> _EXERCISE DETAILS_
Print, exactly as they appear, only the lines from the line that contains "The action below" through the end of the listing.

-=-=-

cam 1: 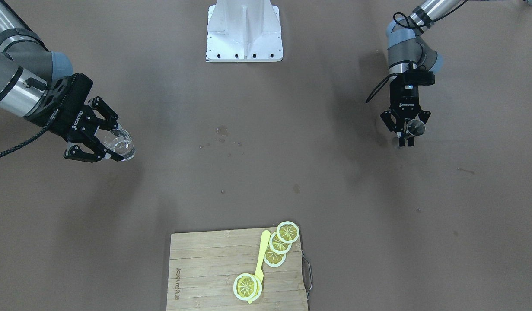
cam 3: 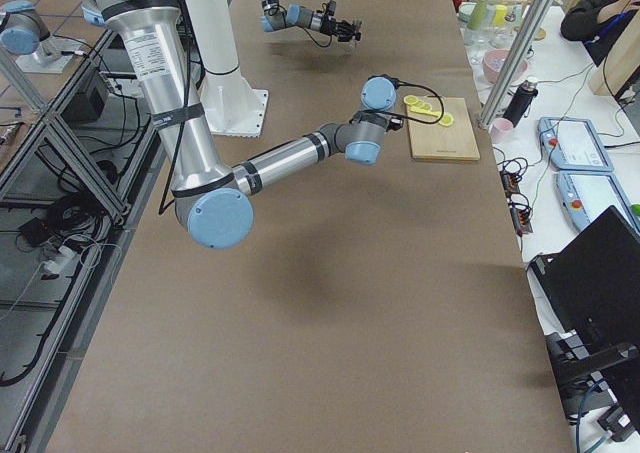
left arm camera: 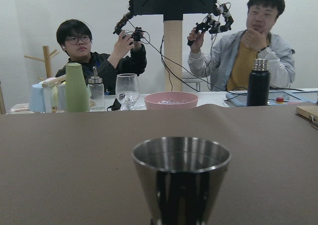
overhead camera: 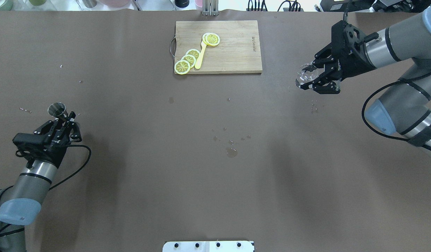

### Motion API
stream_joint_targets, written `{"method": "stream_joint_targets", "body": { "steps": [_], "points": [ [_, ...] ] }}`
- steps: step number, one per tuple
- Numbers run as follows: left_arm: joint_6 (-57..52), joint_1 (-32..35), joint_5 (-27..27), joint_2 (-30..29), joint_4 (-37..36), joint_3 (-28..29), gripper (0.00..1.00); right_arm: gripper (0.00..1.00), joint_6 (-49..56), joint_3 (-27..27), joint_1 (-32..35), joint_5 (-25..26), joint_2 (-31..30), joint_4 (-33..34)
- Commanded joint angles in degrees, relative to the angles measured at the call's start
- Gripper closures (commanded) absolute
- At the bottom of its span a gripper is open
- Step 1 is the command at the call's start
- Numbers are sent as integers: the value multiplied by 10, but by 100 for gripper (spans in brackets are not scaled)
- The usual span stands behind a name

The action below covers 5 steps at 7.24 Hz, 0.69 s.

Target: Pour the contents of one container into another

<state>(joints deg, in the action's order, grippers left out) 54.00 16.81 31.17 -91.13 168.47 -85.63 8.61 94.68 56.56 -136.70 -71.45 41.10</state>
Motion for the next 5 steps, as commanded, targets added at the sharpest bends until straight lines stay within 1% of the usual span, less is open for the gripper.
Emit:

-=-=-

> _SOLUTION_
The action below covers 5 steps at 7.24 Hz, 0.69 s.

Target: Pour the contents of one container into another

<state>(joints deg, in the action's order, grippers left out) 54.00 16.81 31.17 -91.13 168.47 -85.63 8.61 94.68 56.56 -136.70 -71.45 41.10</state>
Motion for the next 5 steps, as commanded, targets added at the sharpest bends until straight lines stay within 1% of the usual span, less is open for the gripper.
Emit:

Work on the answer has been completed.